ISLAMABAD: Pakistan will begin pilot launches of fifth-generation (5G) mobile services in some cities next week, Information Technology Minister Shaza Fatima Khawaja said on Thursday, marking the country’s first concrete timeline for introducing the next generation of high-speed mobile Internet.

The announcement follows a spectrum auction earlier this week in which Pakistan sold 480 megahertz (MHz) of telecom frequencies for about $507 million, a key step toward deploying 5G networks in a country of more than 240 million people where most mobile infrastructure still runs on fourth-generation (4G) technology.

Pakistan has more than 190 million mobile phone users, making it one of the world’s largest telecom markets by population, but the rollout of 5G has been delayed for years by regulatory hurdles, economic constraints and spectrum-allocation issues.

“I was very happy to hear the day before yesterday that some of our operators are ready for 5G services,” Khawaja told a news conference with telecom operators in Islamabad.
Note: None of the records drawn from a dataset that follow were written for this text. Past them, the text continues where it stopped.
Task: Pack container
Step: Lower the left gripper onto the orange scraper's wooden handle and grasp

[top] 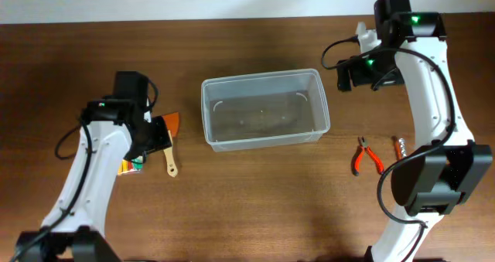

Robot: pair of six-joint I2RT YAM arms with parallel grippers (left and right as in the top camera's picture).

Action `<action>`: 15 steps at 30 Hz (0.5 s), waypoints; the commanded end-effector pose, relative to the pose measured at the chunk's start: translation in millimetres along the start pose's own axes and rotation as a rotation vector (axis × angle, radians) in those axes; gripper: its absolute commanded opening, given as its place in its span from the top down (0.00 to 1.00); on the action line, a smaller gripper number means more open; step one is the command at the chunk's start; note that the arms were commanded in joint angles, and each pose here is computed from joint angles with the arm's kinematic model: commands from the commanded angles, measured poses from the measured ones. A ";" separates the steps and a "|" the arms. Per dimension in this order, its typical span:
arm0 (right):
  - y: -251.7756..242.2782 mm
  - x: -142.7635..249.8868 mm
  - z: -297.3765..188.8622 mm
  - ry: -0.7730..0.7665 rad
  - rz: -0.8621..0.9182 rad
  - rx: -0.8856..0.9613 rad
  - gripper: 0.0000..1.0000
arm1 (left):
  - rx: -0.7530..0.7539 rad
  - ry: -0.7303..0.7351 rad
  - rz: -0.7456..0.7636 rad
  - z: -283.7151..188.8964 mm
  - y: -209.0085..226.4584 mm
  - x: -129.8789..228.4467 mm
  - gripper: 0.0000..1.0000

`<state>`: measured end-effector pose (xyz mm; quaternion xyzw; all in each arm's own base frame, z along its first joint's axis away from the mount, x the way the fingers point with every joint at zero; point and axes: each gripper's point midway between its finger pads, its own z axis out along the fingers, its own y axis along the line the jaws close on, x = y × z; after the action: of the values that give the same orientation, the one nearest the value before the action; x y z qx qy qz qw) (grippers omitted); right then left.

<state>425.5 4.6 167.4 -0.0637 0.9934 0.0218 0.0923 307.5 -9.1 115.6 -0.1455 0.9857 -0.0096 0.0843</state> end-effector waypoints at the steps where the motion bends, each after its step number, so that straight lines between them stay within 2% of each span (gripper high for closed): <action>1: 2.7 1.7 1.5 0.000 -0.006 -0.016 0.01 | 0.033 0.093 0.018 21.6 -5.0 7.2 0.44; 8: 1.3 1.2 1.5 -0.002 -0.007 -0.008 0.02 | 0.026 0.204 0.037 58.1 -10.3 15.0 0.44; 15: 1.3 1.4 1.5 -0.001 -0.006 -0.009 0.01 | 0.023 0.225 0.066 75.2 -10.6 13.3 0.43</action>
<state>424.8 5.2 163.9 -0.0638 0.9937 0.0238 0.0894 309.5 -19.0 46.7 -0.1303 0.9910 -0.0257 -0.0196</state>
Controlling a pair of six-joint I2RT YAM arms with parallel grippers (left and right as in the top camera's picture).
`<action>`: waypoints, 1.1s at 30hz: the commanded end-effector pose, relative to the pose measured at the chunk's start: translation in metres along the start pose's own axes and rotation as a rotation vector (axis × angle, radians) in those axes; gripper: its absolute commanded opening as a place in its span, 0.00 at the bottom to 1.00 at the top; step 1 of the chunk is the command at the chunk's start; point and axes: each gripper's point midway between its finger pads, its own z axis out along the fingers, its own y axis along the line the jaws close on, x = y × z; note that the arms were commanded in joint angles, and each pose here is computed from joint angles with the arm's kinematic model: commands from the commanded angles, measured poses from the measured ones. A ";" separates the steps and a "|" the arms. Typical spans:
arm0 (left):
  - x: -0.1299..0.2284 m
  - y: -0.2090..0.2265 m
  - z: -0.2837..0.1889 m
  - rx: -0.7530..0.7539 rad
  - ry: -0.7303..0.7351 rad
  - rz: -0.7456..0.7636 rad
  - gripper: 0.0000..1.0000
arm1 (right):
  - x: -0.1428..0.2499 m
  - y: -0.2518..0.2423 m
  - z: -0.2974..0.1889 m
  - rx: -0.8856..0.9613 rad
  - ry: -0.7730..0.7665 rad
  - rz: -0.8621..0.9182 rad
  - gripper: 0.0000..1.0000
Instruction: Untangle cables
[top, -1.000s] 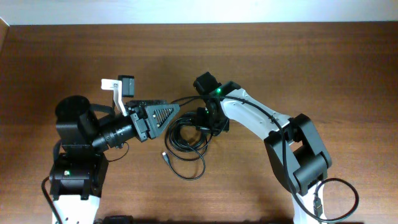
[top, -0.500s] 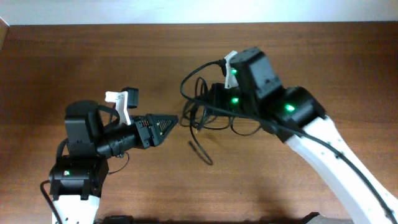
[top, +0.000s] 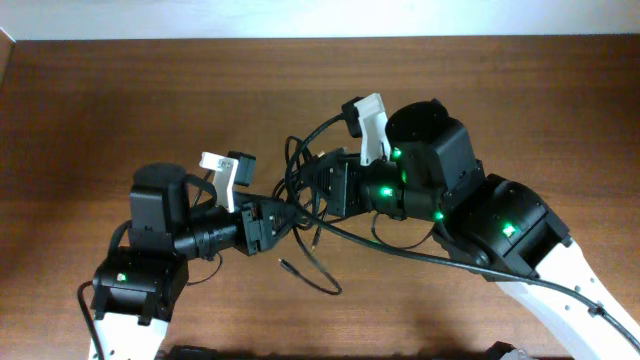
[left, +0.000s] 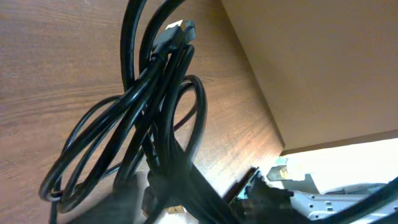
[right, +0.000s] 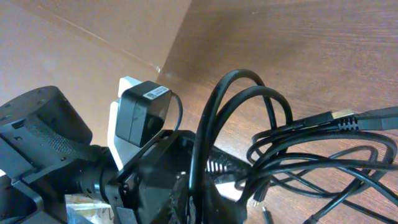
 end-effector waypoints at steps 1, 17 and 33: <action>0.000 0.000 0.000 -0.008 -0.003 0.009 0.05 | -0.006 0.011 -0.006 -0.025 -0.031 -0.027 0.04; 0.012 0.027 0.019 -0.041 0.101 -0.079 0.58 | -0.035 0.040 -0.011 -0.139 -0.148 -0.031 0.05; 0.019 0.005 0.020 0.127 0.142 0.077 0.62 | -0.062 -0.041 -0.025 0.178 -0.278 0.089 0.04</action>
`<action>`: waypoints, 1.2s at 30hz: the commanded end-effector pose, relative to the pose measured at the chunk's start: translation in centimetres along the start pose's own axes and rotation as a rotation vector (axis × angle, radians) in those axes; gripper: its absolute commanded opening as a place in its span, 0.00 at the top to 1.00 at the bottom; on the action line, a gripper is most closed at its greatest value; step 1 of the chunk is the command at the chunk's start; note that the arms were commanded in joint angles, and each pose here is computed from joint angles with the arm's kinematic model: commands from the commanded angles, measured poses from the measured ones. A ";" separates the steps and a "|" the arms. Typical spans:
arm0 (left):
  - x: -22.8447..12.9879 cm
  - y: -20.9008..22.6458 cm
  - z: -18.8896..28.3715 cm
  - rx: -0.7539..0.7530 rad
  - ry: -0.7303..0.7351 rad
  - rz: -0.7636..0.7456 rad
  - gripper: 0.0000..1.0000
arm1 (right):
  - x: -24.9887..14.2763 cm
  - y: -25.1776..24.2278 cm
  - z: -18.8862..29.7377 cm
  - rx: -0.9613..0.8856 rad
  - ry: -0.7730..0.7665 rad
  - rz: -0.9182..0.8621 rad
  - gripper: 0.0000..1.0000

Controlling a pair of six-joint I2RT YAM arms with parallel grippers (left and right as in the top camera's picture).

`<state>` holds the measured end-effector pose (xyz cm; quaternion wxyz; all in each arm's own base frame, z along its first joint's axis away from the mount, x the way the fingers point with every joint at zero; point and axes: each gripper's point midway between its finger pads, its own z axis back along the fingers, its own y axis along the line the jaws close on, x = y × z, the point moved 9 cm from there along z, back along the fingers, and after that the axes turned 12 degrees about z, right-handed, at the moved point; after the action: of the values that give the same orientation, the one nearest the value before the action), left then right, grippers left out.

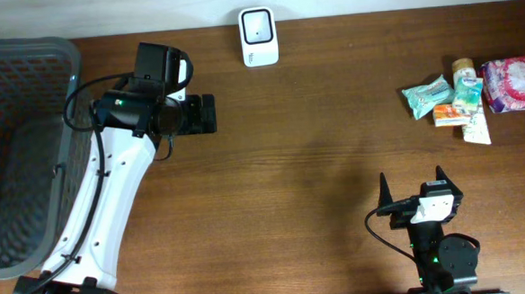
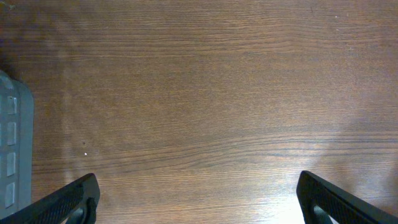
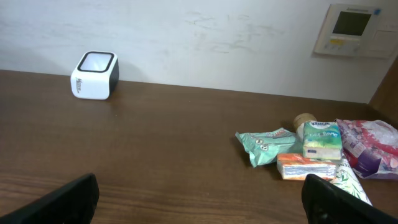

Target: Scan the item barcode

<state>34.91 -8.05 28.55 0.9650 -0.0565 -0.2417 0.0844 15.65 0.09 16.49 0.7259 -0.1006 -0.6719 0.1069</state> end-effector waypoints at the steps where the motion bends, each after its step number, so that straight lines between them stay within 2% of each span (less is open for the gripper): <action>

“So, its pilot will start in some cities next week. And in the next six to eight months, in five of our capitals of all provinces and in the federal capital, 5G services will be available to all of you people.”

Khawaja described Internet connectivity as increasingly critical for economic activity, industry and national security, saying reliable and resilient digital infrastructure would play a central role in Pakistan’s future growth.

Officials have said the government is also encouraging wider adoption of 5G-compatible devices to support the transition to faster mobile networks, noting that a large share of phones used in Pakistan are locally manufactured while premium models are imported.